Directions for this task: Go through the listing that follows and write it out exactly. Drop the pictures.

=== Section Start ===

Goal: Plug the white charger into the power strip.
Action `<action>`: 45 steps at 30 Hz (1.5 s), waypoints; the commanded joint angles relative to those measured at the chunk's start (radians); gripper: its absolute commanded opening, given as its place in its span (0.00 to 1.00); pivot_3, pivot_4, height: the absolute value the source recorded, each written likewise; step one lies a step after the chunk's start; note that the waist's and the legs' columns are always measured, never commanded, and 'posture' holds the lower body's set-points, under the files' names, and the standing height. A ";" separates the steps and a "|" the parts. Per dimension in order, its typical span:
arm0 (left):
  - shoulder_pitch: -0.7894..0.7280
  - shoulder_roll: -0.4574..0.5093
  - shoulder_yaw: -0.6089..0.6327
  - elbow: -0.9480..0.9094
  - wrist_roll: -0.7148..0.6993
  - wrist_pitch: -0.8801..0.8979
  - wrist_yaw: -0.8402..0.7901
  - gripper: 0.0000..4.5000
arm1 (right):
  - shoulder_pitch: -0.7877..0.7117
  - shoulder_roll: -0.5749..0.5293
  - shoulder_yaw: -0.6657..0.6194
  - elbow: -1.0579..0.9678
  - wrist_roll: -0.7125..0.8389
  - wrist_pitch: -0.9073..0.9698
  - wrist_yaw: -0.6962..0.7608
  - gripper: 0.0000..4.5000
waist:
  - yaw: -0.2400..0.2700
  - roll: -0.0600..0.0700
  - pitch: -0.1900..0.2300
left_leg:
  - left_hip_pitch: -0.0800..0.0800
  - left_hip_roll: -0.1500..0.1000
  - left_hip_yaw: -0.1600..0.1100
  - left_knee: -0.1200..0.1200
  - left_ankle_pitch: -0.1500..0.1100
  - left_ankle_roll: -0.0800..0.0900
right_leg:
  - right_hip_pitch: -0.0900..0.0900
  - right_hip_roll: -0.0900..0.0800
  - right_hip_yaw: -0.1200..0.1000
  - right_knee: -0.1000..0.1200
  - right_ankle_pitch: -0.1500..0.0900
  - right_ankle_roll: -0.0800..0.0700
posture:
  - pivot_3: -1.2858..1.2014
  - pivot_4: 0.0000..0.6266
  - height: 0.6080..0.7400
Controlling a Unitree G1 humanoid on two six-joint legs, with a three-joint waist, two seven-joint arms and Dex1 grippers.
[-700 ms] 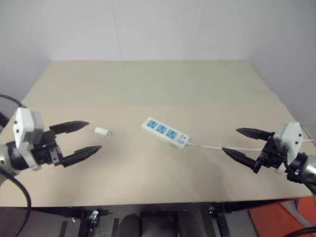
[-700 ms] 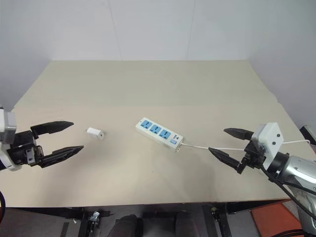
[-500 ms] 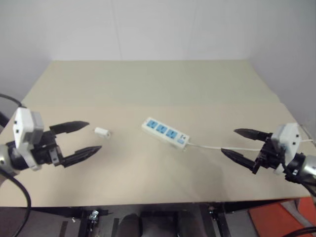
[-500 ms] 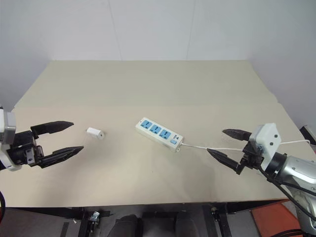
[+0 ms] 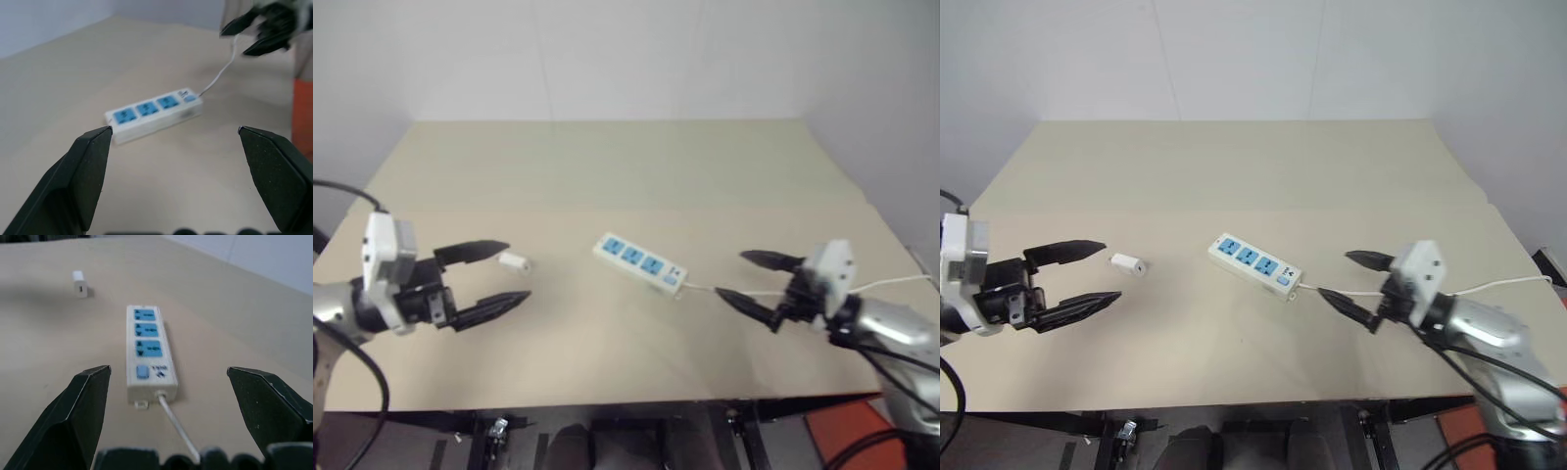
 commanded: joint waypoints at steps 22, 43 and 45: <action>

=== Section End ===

Solution for this task:
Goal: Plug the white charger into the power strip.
Action `<action>`: 45 steps at 30 Hz (1.5 s), waypoints; the commanded joint angles relative to those measured at the chunk's start (radians); gripper: its absolute commanded opening, given as its place in its span (0.00 to 1.00); pivot_3, pivot_4, height: the absolute value the source recorded, each written likewise; step one lies a step after the chunk's start; note that the waist's and the legs' columns are always measured, never commanded, and 'posture' holds the lower body's set-points, under the files' names, and the standing height. A ";" separates the steps and a "|" the parts. Per dimension in order, its typical span:
arm0 (left):
  - shoulder_pitch: -0.7894..0.7280
  - shoulder_roll: -0.4574..0.5093
  - shoulder_yaw: -0.6089..0.6327
  - elbow: -0.9480..0.9094
  - wrist_roll: -0.7148..0.6993
  - wrist_pitch: -0.8801..0.8979
  - wrist_yaw: -0.8402..0.7901
  - gripper: 0.0000..4.5000
arm1 (right):
  - shoulder_pitch: -0.7877..0.7117
  - shoulder_roll: -0.5749..0.5293
  - shoulder_yaw: -0.6657..0.6194
  - elbow: -1.0579..0.9678
  - wrist_roll: -0.7125..0.8389
  - wrist_pitch: -0.9073..0.9698
  - wrist_yaw: -0.6962..0.7608
  - gripper: 0.0000..4.5000
waist:
  - yaw: -0.2400..0.2700
  - roll: -0.0600..0.0700
  - pitch: -0.1900..0.2300
left_leg:
  - left_hip_pitch: -0.0800..0.0800
  - left_hip_roll: -0.1500..0.1000
  - left_hip_yaw: -0.1600..0.1100
  - left_knee: -0.1200..0.1200
  - left_ankle_pitch: -0.1500..0.1100
  - left_ankle_roll: -0.0800..0.0900
right_leg:
  - right_hip_pitch: -0.0900..0.0900
  - right_hip_roll: -0.0900..0.0800
  - right_hip_yaw: -0.1200..0.1000
  - right_knee: -0.1000..0.1200
  - right_ankle_pitch: -0.1500..0.0900
  - right_ankle_roll: -0.0800..0.0700
posture:
  - pivot_3: -1.2858..1.2014
  - pivot_4: 0.0000..0.6266
  - height: 0.6080..0.7400
Controlling a Unitree G1 humanoid on two six-joint legs, with a three-joint waist, two seven-joint arms and Dex1 grippers.
[-700 ms] 
[-700 ms] 
[-500 ms] 
[-500 ms] 
[+0 ms] 
 commanded: joint waypoints at steps 22, 43 and 45: <action>

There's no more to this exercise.